- DIRECTIONS
Drop every image, then reproduce the data exactly as given.

*** MATERIAL PROVIDED ***

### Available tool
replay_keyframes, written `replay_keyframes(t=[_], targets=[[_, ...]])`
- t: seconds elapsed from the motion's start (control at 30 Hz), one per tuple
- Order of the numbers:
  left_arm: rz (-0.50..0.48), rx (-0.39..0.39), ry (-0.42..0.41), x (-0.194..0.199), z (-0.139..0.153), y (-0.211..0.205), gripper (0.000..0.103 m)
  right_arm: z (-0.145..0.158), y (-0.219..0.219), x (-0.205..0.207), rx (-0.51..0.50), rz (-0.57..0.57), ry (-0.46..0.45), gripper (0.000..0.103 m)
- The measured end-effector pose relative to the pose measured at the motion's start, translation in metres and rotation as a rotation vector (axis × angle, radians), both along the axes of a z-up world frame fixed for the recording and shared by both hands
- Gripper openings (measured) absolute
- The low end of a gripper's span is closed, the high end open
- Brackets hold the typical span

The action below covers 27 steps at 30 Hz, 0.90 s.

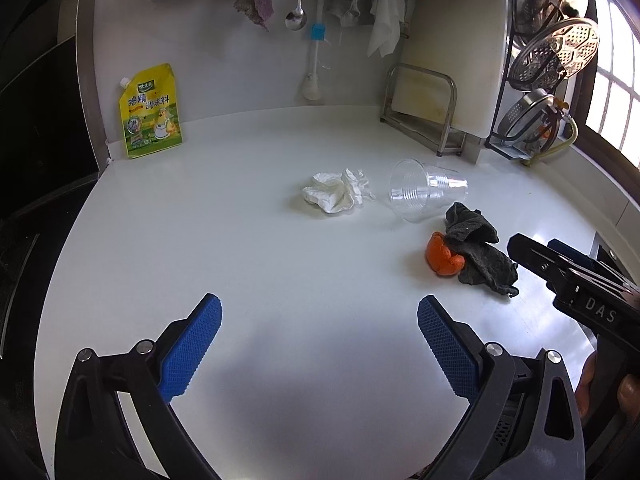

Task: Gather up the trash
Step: 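Grasp the grey cloth with the right tool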

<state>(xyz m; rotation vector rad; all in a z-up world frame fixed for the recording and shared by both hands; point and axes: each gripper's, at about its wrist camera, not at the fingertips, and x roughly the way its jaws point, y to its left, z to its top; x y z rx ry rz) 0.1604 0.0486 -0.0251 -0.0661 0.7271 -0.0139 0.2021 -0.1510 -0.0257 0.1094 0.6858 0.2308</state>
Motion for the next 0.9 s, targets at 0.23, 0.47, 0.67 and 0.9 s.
replay_keyframes(t=[0.23,0.47,0.67,0.9], targets=[[0.011,-0.003,0.022,0.011,-0.010,0.006,0.097,-0.013,0.016,0.040,-0.037,-0.007,0.051,0.081],[0.015,-0.014,0.033,0.026,-0.010,0.010,0.097,-0.030,0.015,0.064,-0.070,-0.046,0.113,0.080],[0.008,-0.026,0.037,0.033,-0.008,0.006,0.097,-0.032,0.014,0.070,-0.027,-0.013,0.134,0.039],[-0.020,-0.018,0.036,0.039,-0.006,-0.008,0.097,-0.023,0.005,0.066,0.046,0.014,0.115,0.007]])
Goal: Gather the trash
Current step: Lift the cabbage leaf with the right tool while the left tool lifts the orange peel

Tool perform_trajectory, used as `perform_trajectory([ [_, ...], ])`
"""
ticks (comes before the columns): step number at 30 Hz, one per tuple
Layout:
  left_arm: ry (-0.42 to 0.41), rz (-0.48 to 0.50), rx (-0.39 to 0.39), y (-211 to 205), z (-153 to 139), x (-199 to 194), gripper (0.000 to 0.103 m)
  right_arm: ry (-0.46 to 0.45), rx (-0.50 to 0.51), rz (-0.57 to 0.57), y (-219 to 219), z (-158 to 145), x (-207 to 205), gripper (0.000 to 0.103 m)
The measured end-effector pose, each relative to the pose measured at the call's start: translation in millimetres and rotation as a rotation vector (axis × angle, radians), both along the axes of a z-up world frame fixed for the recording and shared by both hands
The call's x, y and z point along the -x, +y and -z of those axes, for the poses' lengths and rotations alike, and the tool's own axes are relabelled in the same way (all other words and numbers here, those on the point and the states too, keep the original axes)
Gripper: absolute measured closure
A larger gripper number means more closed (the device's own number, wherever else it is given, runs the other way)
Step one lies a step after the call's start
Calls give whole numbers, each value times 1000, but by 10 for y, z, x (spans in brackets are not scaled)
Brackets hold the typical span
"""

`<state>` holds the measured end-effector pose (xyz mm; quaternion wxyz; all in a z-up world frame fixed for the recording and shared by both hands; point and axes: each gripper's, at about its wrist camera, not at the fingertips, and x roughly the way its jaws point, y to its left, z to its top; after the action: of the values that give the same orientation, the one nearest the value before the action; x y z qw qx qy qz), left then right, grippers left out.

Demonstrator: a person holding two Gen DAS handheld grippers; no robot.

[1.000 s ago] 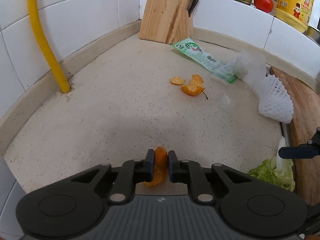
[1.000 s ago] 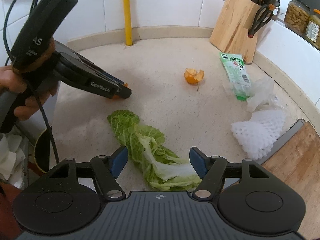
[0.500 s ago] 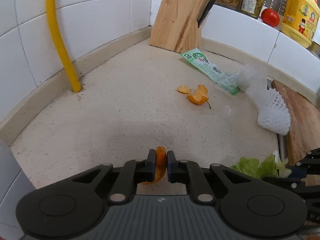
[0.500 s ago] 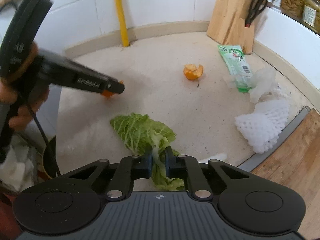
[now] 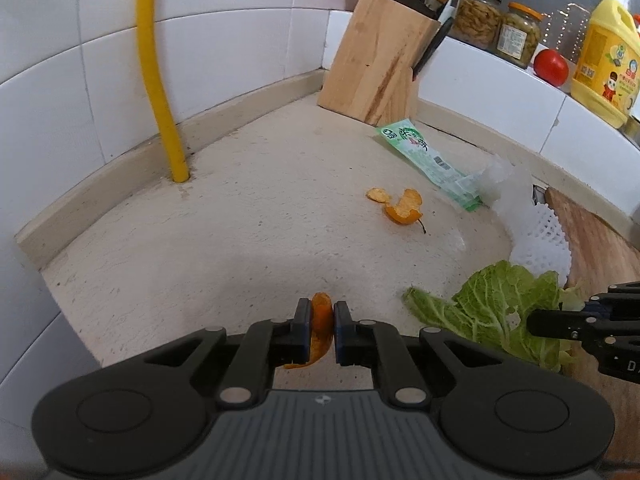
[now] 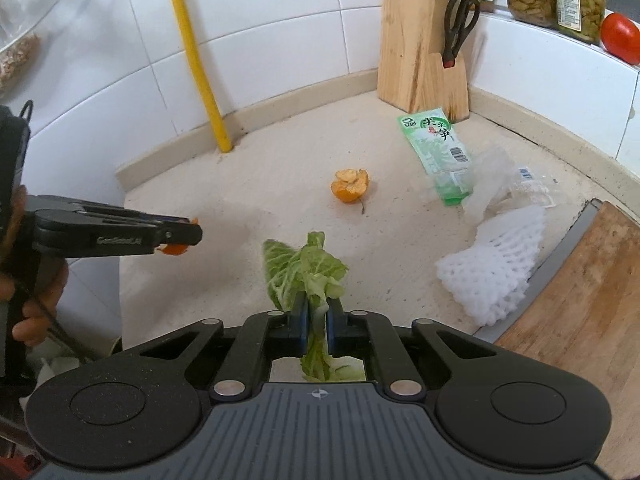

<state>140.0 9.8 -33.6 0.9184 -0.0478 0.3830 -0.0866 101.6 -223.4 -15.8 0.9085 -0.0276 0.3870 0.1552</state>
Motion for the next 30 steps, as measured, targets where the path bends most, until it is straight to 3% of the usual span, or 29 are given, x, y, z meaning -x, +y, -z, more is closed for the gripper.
perform_trajectory([
  [7, -4, -16, 13, 37, -20, 65, 96, -3, -8, -15, 29, -9, 10, 93],
  [14, -17, -28, 40, 73, -55, 126, 96, -13, -85, 1, -62, -123, -1, 94],
  [23, -43, -26, 98, 212, -118, 253, 96, -12, -259, 82, -264, -315, -21, 94],
  [30, -43, -52, 123, 433, -110, 474, 96, 20, -300, 52, -38, -308, 60, 94],
])
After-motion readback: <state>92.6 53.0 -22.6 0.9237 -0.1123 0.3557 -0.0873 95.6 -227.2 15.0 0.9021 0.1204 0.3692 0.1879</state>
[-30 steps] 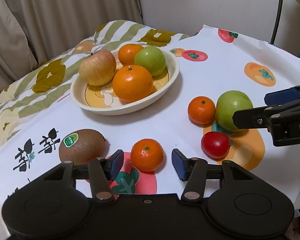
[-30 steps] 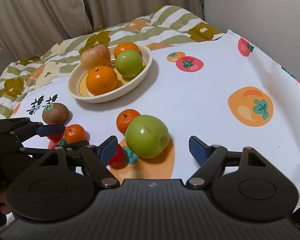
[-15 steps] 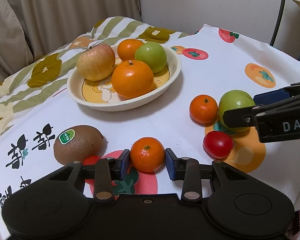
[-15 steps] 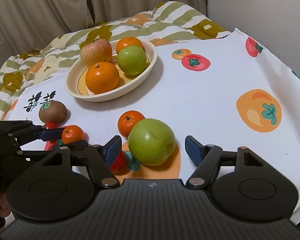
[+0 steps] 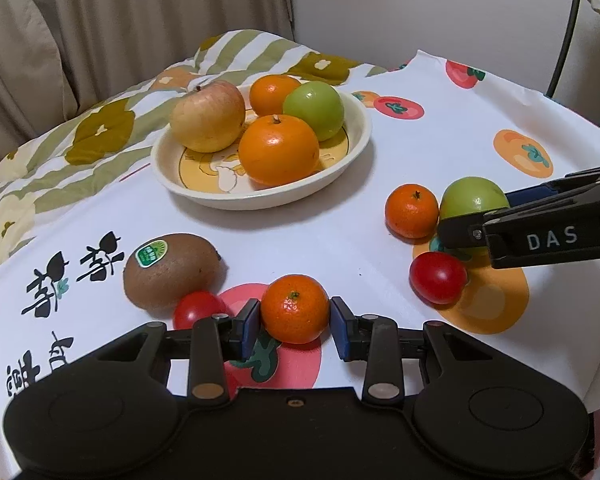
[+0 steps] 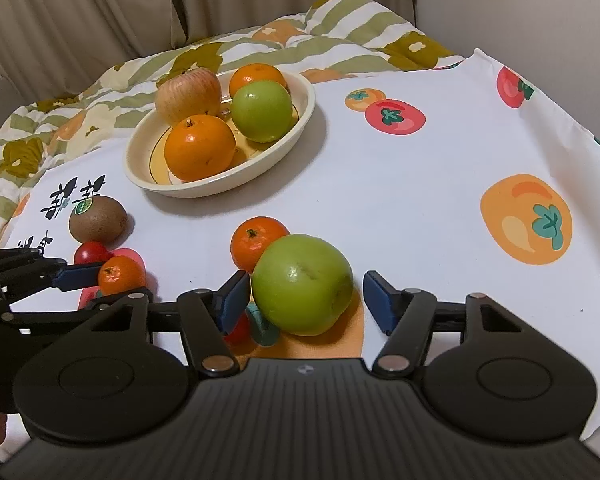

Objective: Organize fruits
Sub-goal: 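Grasp a small mandarin with the left tool while the right tool grasps the large green apple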

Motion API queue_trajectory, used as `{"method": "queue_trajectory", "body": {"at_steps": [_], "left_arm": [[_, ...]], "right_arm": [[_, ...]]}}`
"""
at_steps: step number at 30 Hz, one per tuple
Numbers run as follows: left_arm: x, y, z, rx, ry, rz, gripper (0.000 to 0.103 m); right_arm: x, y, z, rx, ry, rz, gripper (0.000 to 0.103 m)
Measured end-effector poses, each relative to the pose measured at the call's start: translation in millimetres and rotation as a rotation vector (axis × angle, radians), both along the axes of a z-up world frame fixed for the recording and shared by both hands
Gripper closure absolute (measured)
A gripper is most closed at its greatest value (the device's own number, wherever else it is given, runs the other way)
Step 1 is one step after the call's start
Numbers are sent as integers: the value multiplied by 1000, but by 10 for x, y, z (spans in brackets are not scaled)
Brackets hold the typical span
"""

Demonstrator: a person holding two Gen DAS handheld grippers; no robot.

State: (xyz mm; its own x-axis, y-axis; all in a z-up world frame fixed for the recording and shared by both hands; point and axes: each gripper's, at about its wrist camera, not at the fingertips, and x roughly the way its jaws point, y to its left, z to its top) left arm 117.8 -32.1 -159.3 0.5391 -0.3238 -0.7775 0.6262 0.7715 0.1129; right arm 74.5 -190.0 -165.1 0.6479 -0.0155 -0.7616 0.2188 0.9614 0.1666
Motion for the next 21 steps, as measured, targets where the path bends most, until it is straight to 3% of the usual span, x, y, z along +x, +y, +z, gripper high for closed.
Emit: {"method": "queue_trajectory", "body": {"at_steps": [5,11,21], "left_arm": [[-47,46,69,-9,-11,36,62],[-146,124,214,-39,-17,92,62],[-347,250,613,-114,-30,149,62]], "right_arm": [[24,-9,-35,12,10,15,32],[-8,17,4,-6,15,20,32],[-153,56,402,-15,-21,37,32]]}}
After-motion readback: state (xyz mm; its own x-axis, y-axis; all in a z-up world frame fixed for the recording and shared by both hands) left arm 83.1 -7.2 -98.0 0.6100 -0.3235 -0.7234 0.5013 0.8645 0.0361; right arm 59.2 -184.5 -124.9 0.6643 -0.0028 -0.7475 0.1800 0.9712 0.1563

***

- RESULT OF THIS TASK
### Available tool
replay_keyframes, written `replay_keyframes(t=[_], targets=[[_, ...]])`
- t: seconds elapsed from the motion's start (control at 30 Hz), one per tuple
- Order of the numbers:
  left_arm: rz (-0.50..0.48), rx (-0.39..0.39), ry (-0.42..0.41), x (-0.194..0.199), z (-0.139..0.153), y (-0.211..0.205), gripper (0.000..0.103 m)
  right_arm: z (-0.145..0.158), y (-0.219..0.219), x (-0.205..0.207), rx (-0.51..0.50), rz (-0.57..0.57), ry (-0.46..0.45), gripper (0.000..0.103 m)
- The measured end-effector pose relative to the pose measured at the motion's start, translation in metres and rotation as a rotation vector (axis × angle, radians), both along the axes of a z-up world frame fixed for the recording and shared by both hands
- Gripper openings (measured) absolute
- The low end of a gripper's span is closed, the high end open
- Brackets hold the typical span

The action below covers 27 steps at 30 Hz, 0.90 s.


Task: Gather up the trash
Step: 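Grasp the grey cloth with the right tool
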
<state>(xyz m; rotation vector rad; all in a z-up world frame fixed for the recording and shared by both hands; point and axes: each gripper's, at about its wrist camera, not at the fingertips, and x roughly the way its jaws point, y to its left, z to its top; x y z rx ry rz) 0.1604 0.0486 -0.0251 -0.0661 0.7271 -0.0139 0.2021 -0.1510 -0.0257 0.1094 0.6858 0.2308</state>
Motion for the next 0.9 s, targets at 0.23, 0.47, 0.67 and 0.9 s.
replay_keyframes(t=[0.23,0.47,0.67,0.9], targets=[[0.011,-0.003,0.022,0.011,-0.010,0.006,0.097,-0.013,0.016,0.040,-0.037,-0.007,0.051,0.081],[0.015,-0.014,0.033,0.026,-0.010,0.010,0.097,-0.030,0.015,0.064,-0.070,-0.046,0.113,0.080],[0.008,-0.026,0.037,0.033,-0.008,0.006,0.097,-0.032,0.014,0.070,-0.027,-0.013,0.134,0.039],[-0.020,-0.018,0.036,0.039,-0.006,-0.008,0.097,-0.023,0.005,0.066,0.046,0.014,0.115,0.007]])
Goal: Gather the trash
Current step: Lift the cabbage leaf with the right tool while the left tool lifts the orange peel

Tool perform_trajectory, used as `perform_trajectory([ [_, ...], ])`
"""
ticks (comes before the columns): step number at 30 Hz, one per tuple
Layout:
  left_arm: ry (-0.42 to 0.41), rz (-0.48 to 0.50), rx (-0.39 to 0.39), y (-211 to 205), z (-153 to 139), x (-199 to 194), gripper (0.000 to 0.103 m)
  right_arm: ry (-0.46 to 0.45), rx (-0.50 to 0.51), rz (-0.57 to 0.57), y (-219 to 219), z (-158 to 145), x (-207 to 205), gripper (0.000 to 0.103 m)
The measured end-effector pose, each relative to the pose measured at the call's start: translation in millimetres and rotation as a rotation vector (axis × angle, radians), both along the axes of a z-up world frame fixed for the recording and shared by both hands
The call's x, y and z point along the -x, +y and -z of those axes, for the poses' lengths and rotations alike, and the tool's own axes are relabelled in the same way (all other words and numbers here, those on the point and the states too, keep the original axes)
Gripper: absolute measured closure
A larger gripper number means more closed (the device's own number, wherever else it is given, runs the other way)
Step one lies a step after the call's start
Calls give whole numbers, each value times 1000, but by 10 for y, z, x (spans in brackets are not scaled)
Brackets hold the typical span
"""

`<state>` holds the measured end-effector pose (xyz mm; quaternion wxyz; all in a z-up world frame fixed for the recording and shared by both hands; point and axes: each gripper's, at about its wrist camera, not at the fingertips, and x roughly the way its jaws point, y to its left, z to its top; after the action: of the values that give the same orientation, the one nearest the value before the action; x y z qw qx qy qz), left then right, grippers left out.

Demonstrator: a person holding two Gen DAS handheld grippers; no robot.

[1.000 s ago] 
[1.000 s ago] 
[0.500 s ago] 
[0.500 s ago] 
[now] 
[now] 

<state>140.0 9.8 -33.6 0.9184 -0.0478 0.3830 -0.0866 101.6 -223.4 -15.8 0.9085 -0.0276 0.3870 0.1552</state>
Motion for the next 30 steps, as measured, targets where the path bends most, until it is straight to 3% of the usual span, or 29 are given, x, y, z meaning -x, +y, -z, more is closed for the gripper.
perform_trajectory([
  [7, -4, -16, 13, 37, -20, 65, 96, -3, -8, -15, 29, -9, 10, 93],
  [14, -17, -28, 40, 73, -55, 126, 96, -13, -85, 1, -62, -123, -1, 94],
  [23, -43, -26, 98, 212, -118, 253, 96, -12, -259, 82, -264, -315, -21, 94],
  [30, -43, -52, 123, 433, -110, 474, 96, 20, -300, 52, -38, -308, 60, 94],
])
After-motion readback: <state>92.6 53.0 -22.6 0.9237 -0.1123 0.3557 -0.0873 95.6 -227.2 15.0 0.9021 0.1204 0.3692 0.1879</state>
[-30 steps] 
[-30 steps] 
[-15 steps] 
[-15 steps] 
[+0 steps] 
[+0 steps] 

Objective: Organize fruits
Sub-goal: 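Grasp a small mandarin with the left tool while the right tool grasps the large green apple
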
Motion API queue_trajectory, used as `{"method": "queue_trajectory", "body": {"at_steps": [_], "left_arm": [[_, ...]], "right_arm": [[_, ...]]}}`
"""
at_steps: step number at 30 Hz, one per tuple
Numbers run as follows: left_arm: x, y, z, rx, ry, rz, gripper (0.000 to 0.103 m); right_arm: x, y, z, rx, ry, rz, gripper (0.000 to 0.103 m)
Measured end-effector poses, each relative to the pose measured at the call's start: translation in millimetres and rotation as a rotation vector (axis × angle, radians), both along the axes of a z-up world frame fixed for the recording and shared by both hands
Gripper closure absolute (measured)
A gripper is most closed at its greatest value (the device's own number, wherever else it is given, runs the other way)
Step 1 is one step after the call's start
Numbers are sent as integers: the value multiplied by 1000, but by 10 for x, y, z (spans in brackets are not scaled)
Brackets hold the typical span
"""

Demonstrator: a person holding two Gen DAS handheld grippers; no robot.

State: (xyz mm; its own x-axis, y-axis; all in a z-up world frame fixed for the recording and shared by both hands; point and axes: each gripper's, at about its wrist camera, not at the fingertips, and x roughly the way its jaws point, y to its left, z to its top) left arm 117.8 -32.1 -159.3 0.5391 -0.3238 -0.7775 0.6262 0.7715 0.1129; right arm 74.5 -190.0 -165.1 0.6479 -0.0155 -0.7616 0.2188 0.9614 0.1666
Motion for the next 21 steps, as measured, targets where the path bends most, until it is straight to 3% of the usual span, x, y, z along +x, +y, +z, gripper high for closed.
Emit: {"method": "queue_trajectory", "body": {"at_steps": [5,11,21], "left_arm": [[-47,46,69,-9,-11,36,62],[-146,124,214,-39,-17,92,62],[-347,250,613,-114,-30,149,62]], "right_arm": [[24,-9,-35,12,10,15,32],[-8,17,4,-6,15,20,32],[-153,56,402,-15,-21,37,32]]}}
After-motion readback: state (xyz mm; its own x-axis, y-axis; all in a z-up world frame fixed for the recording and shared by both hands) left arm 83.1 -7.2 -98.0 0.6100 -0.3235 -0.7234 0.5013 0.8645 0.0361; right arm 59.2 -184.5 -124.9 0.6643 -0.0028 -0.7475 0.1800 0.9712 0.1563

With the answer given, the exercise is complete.